On le voit donc, si le modèle de « haute école » a de quoi séduire, bon nombre d’inconnues demeurent. C’est désormais dans les choix retenus pour sa mise en œuvre que l’Unaforis pourra démontrer que le projet ne se réduit pas à une opération de management et de réduction des coûts, comme le dénoncent avec virulence les formateurs réunis au sein de l’Aforssse (6). Il va falloir en effet répondre à trois questions cruciales. Tout d’abord, l’Unaforis sera-t-elle une structure pyramidale ou non ? Et quel système de représentation des centres de formation : égalitaire ou pondéré en fonction de leur taille ? Ces interrogations sont au cœur des discussions sur le statut de la nouvelle organisation, que Pierre Gauthier souhaite « démocratique tout en ayant la capacité de décider ». Celui-ci se dit en outre bien décidé à ce que l’Unaforis prenne part aux débats intéressant les formations sociales, comme celui sur les formations relatives au handicap ou sur le travail social communautaire.

Des garanties attendues

Deuxième question liée au cahier des charges des hautes écoles : quel sera le statut de ces dernières et quelle place sera laissée aux centres de formation ? Deviendront-ils de simples antennes délocalisées sans existence juridique ? « Il faut éviter les fusions d’office tout en faisant preuve d’empirisme », affirme Pierre Gauthier, qui évoque la possibilité pour les hautes écoles de se constituer en groupements de coopération sociale et médico-sociale ou en groupements d’intérêt public, « ce qui permettrait aux entités de garder leur personnalité morale ». Enfin, qui labellisera les hautes écoles ? L’Unaforis, au risque d’être juge et partie, comme le propose le projet initial ? Cette question doit encore être discutée, d’autant « qu’il faut tenir compte de l’avis du ministère chargé des affaires sociales et de l’Association des régions de France », précise Pierre Gauthier.
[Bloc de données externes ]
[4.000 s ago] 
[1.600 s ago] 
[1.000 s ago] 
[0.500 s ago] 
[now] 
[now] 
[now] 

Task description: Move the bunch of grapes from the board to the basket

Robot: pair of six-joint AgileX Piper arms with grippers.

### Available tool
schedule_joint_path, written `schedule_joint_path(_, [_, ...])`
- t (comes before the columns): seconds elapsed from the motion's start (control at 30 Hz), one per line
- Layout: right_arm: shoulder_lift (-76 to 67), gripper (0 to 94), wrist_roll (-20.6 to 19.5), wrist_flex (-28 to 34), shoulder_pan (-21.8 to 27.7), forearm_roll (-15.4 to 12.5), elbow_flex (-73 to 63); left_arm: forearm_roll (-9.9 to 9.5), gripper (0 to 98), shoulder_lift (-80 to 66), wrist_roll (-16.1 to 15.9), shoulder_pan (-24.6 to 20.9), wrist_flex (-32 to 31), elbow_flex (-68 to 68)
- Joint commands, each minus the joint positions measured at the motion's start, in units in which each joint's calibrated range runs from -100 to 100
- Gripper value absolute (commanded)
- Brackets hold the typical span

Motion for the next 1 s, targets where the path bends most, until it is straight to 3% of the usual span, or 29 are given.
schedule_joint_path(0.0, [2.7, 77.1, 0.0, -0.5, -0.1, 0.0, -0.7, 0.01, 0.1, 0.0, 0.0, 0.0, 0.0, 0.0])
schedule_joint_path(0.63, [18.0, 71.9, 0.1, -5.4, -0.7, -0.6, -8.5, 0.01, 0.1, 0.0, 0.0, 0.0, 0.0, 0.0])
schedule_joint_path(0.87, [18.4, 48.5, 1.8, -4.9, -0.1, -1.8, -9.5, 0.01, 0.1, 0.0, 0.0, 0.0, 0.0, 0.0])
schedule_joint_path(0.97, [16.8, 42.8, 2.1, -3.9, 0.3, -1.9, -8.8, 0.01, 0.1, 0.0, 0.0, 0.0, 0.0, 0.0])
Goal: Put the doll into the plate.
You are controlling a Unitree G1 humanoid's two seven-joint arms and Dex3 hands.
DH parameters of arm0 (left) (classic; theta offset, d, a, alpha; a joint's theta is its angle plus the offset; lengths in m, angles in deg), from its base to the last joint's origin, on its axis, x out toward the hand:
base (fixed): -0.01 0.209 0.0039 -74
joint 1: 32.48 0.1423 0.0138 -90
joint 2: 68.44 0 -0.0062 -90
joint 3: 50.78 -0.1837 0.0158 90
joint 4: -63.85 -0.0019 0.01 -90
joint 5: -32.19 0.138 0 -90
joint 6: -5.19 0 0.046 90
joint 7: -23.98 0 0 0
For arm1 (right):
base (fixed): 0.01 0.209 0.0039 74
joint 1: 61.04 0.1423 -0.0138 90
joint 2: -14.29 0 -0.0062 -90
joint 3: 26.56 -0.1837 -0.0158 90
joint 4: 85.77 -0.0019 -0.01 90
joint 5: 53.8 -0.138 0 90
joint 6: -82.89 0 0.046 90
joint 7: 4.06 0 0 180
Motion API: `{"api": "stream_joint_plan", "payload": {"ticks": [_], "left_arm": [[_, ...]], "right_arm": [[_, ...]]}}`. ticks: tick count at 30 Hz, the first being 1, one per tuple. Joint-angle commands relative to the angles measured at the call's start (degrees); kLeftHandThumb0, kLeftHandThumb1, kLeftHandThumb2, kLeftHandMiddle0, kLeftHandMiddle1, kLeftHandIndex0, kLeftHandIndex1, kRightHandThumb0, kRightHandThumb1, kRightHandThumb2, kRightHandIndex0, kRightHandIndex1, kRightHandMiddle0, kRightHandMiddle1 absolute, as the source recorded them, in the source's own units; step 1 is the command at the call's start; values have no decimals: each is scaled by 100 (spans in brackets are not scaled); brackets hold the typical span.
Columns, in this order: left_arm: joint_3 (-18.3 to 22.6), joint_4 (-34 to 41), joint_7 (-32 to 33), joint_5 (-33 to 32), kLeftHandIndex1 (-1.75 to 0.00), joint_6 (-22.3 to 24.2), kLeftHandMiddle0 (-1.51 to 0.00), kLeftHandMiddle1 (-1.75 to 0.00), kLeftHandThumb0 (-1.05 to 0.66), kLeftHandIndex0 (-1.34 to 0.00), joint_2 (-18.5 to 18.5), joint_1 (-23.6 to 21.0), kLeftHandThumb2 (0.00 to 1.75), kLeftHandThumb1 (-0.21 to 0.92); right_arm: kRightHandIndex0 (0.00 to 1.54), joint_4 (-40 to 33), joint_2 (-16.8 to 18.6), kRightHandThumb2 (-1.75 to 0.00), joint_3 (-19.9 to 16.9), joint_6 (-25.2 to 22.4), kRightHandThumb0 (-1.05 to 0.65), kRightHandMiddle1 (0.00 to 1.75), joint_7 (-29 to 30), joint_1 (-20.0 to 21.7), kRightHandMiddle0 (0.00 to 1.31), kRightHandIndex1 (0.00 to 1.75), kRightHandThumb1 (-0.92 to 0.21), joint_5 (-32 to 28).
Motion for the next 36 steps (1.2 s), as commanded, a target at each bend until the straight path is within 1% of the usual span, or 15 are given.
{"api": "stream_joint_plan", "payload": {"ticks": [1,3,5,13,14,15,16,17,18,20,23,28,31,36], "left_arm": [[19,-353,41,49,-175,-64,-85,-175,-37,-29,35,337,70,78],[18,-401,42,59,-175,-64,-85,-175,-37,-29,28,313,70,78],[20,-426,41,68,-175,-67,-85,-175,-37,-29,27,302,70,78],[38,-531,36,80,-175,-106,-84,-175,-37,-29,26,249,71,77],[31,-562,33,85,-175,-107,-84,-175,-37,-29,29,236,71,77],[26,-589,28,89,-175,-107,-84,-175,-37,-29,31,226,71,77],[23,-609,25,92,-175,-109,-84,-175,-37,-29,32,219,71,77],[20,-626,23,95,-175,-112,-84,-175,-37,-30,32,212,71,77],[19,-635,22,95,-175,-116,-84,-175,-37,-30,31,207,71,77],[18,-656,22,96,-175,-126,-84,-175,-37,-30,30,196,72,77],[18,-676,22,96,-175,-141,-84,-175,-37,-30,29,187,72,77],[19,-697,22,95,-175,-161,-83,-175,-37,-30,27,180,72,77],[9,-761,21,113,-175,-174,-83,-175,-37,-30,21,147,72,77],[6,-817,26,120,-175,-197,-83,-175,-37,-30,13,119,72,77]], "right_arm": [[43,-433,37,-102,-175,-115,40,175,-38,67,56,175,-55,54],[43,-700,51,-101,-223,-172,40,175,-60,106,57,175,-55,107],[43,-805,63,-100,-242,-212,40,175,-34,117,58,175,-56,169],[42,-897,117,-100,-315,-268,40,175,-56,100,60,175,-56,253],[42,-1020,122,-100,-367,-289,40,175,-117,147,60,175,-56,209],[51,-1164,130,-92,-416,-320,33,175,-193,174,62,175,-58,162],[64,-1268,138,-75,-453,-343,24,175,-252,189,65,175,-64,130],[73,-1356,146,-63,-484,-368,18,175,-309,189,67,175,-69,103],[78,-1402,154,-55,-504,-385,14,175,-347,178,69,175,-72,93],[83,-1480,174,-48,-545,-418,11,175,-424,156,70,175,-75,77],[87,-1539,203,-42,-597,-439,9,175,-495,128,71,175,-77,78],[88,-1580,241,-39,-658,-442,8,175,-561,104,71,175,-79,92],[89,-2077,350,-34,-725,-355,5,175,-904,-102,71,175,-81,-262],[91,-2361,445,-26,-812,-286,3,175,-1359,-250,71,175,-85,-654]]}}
Sur tous ces points, les adhérents de l’Aforts et du GNI attendent donc des garanties. Quoi qu’il en soit, rappelle le président, les hautes écoles n’existeront que s’ils le décident. « Sinon l’Unaforis s’autodétruira naturellement. »

UN LOURD CHANTIER

Quatre groupes de travail mixtes Aforts-GNI planchent sur la mise en œuvre des propositions adoptées par l’Unaforis :

 l’un, prioritaire, porte sur les projets de statuts de la future Unaforis ;

 deux autres sont chargés d’approfondir les propositions sur l’organisation des plateformes régionales et le montage des hautes écoles, d’une part, et sur l’architecture des diplômes, d’autre part ;

 le dernier vise à apporter un éclairage sur les incidences des propositions en termes financier, conventionnel et statutaire.

Les trois premiers groupes de travail doivent remettre un rapport d’étape en janvier prochain.

Notes

(1) Association française des organismes de formation et de recherche en travail social et Groupement national des instituts régionaux du travail social.

(2) Voir l’interview de Pierre Gauthier, ASH n° 2667 du 9-07-10, p. 30

(3) L’Institut de formation aux métiers éducatifs et l’Institut régional de formation aux fonctions de direction.

(4) L’IRTS de Talence, l’ITS de Pau, le Centre de formation au travail sanitaire et social de Bergerac et Etcharry formation développement.

(5) L’Association pour les formations aux professions éducatives et sociales, l’IRTS de Bretagne, Arcades formation, le Grimes et l’Institut pour le travail éducatif et social.

(6) L’Association des formateurs du secteur social sanitaire et éducatif, qui a lancé un « appel du 18 aux formateurs et acteurs sociaux » (voir ASH n° 2679 du 21-10-10, p. 28), a demandé à la DGCS de prendre en compte, à côté des propositions de l’Unaforis, celles des autres partenaires (formateurs, syndicats…).